После недолгих внутренних колебаний она решилась обратиться к Ликуевой — все-таки заведующая отделением, без нее этого вопроса все равно не решить.
— Лариса Осиповна, — вся дрожа от внутреннего возбуждения, от страха, что ее не выслушают до конца, обратилась к ней Лена, — я хочу домой! Выпишите меня, пожалуйста. Не могу я здесь больше быть!
— Что? — удивленно подняла брови домиком Ликуня. — Не можешь здесь больше быть? Но почему? Кто-то тебя обидел? Ты скажи…
— Ну, причем здесь обидел или не обидел? Я хочу жить, как люди… хочу работать, дома жить… — сбивчиво, все больше волнуясь, объясняла Лена. — Ну, что мне здесь делать-то, в больнице? Я же здесь чужое место занимаю. Неужели вы мне будете доказывать, что я больна?
— Зачем же? — усмехнулась Ликуева. — Это уж ты мне доказывай, что ты здорова. А то получается, мы тебя здесь, в больнице, целых два года понапрасну продержали — так, что ли?
— Ну, может не зря, — пугаясь, что Ликуева больше не захочет продолжать этот разговор, заторопилась Лена, — может быть, мне и нужно было здесь побыть… Но сейчас я хочу домой, я не могу здесь больше быть!
— Деточка, — переменила тон Ликуева, проницательно заглядывая ей в глаза, — ты что-то возбуждена. Иди-ка успокойся, я сейчас скажу, чтобы тебе сделали укольчик, ты полежи немного, а потом мы с тобой поговорим. Хорошо? Но я считаю, что выписываться тебе все же рановато…
— Милая, хорошая, очень прошу я вас, умоляю! — отчаянно вскричала Лена. — Ну, хотите, на колени встану, а? Только выпишите вы меня отсюда, пожалуйста! Не могу я здесь находиться, по горло сыта! Тяжело мне здесь… Не могу я издевательства от санитарок переносить, не могу в таком вот скотском виде ходить, не хочу, чтобы меня унижали!
Только сейчас до Ликуевой дошло, что Лену, кажется, уговорами не остановить, и дело, похоже, с ней обстоит несколько серьезней, чем она решила было вначале. Она улыбнулась, покровительственно потрепала Лену по плечу и пообещала: "Успокойся, пожалуйста. После обеда вызовем тебя на беседу. Может быть, соберем консилиум"… И ушла…
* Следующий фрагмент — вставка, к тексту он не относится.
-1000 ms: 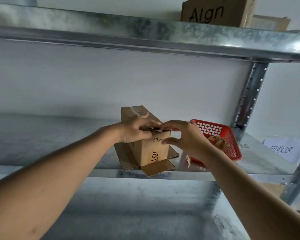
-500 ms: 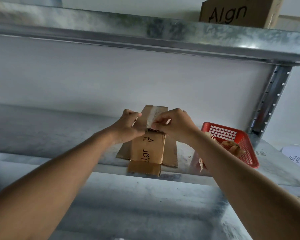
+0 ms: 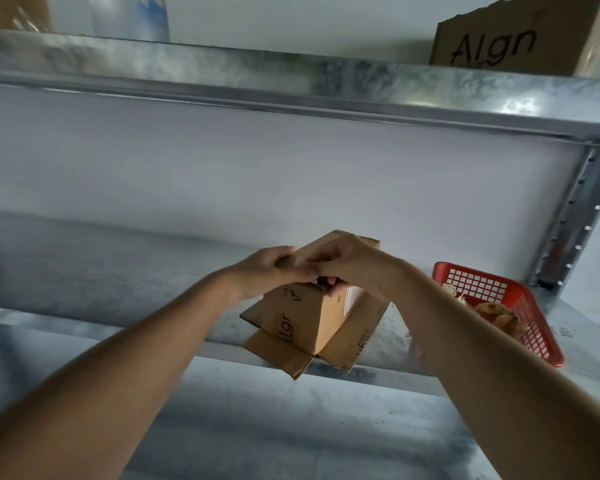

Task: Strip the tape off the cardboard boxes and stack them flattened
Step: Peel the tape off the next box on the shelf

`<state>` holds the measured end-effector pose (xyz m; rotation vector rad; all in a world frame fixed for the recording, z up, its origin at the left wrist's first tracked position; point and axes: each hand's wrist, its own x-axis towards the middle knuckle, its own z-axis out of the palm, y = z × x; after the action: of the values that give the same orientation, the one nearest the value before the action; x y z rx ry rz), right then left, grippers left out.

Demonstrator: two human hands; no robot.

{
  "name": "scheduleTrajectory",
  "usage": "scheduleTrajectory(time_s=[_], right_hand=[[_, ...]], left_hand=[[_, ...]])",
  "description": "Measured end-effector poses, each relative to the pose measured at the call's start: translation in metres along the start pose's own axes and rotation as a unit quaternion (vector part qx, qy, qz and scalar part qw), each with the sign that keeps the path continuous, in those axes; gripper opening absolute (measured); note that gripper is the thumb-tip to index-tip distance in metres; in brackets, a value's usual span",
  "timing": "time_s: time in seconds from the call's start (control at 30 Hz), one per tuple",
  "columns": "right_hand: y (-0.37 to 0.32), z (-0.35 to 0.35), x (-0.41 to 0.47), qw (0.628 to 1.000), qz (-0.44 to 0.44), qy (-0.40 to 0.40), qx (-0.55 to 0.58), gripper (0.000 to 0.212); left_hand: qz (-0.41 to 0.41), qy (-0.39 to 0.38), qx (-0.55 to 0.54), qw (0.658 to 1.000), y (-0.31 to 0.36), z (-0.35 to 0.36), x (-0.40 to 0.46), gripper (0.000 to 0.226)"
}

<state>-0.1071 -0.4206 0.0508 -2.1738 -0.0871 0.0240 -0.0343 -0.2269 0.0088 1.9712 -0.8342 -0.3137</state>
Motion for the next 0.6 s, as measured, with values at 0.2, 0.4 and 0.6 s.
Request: scheduleTrajectory(time_s=[0.2,0.4,0.6], right_hand=[[-0.011,-0.007,0.0,0.998,0.011,-0.042,-0.035,0.015],[-0.01,0.006,0.012,0.997,0.004,0.014,-0.08,0.006],[0.004,0.016,0.02,0.994,-0.007,0.084,-0.066,0.012]], left_hand=[[-0.045,-0.038,-0.07,0.996,-0.009,-0.01,0.0,0.083],[-0.071,-0.04,-0.134,0.988,-0.008,-0.009,0.008,0.077],[-0.076,-0.046,-0.129,0.988,-0.009,-0.011,0.015,0.07]])
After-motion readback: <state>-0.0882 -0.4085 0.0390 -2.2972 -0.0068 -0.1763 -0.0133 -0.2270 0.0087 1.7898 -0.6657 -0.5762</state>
Время до обеда тянулось издевательски медленно. Лена уже извелась от опасений, что Ликуева забыла свое обещание, а может, просто решила не принимать ее "выступление" всерьез, как вдруг раздалось:
— Ершова, в ординаторскую!
В ординаторской сидело не меньше пятнадцати врачей. Удивительно, как они умудрились разместиться в столь маленькой комнате.
Был здесь и профессор — тот самый, который беседовал с ней, когда она попала сюда после отравления, — умный, ироничный, грустный человек со всепонимающим взглядом черных, как ночь, глаз — Иосиф Израилевич Шварцштейн.
Молодой, лет тридцати пяти, он был человек удивительного обаяния. Двумя-тремя ненавязчивыми фразами он мог расположить к себе, вызвать на откровенность даже самого мрачного, подозрительного пациента.
Он долго, пристально смотрел ей в глаза и, наконец, тихо спросил:
— Сколько же тебе сейчас лет?
— Девятнадцатый.
— Сколько ты, в общей сложности, пробыла в больнице?
— Три года… — задумчиво повторил он. — И, как я понимаю, эти больничные годы мало тяготили тебя, а? Почему же ты так неожиданно и так настойчиво запросилась домой?
— Не "вдруг"… Я всегда хотела домой… Только мне… ну, страшно было. Я боялась, не знала, как у меня все будет складываться там, на воле… Иосиф Израилевич, я вас очень прошу, ваше слово здесь решающее, скажите, чтобы меня выписали, отпустили домой! Я не могу больше, понимаете? Я просто умру здесь, вот и все!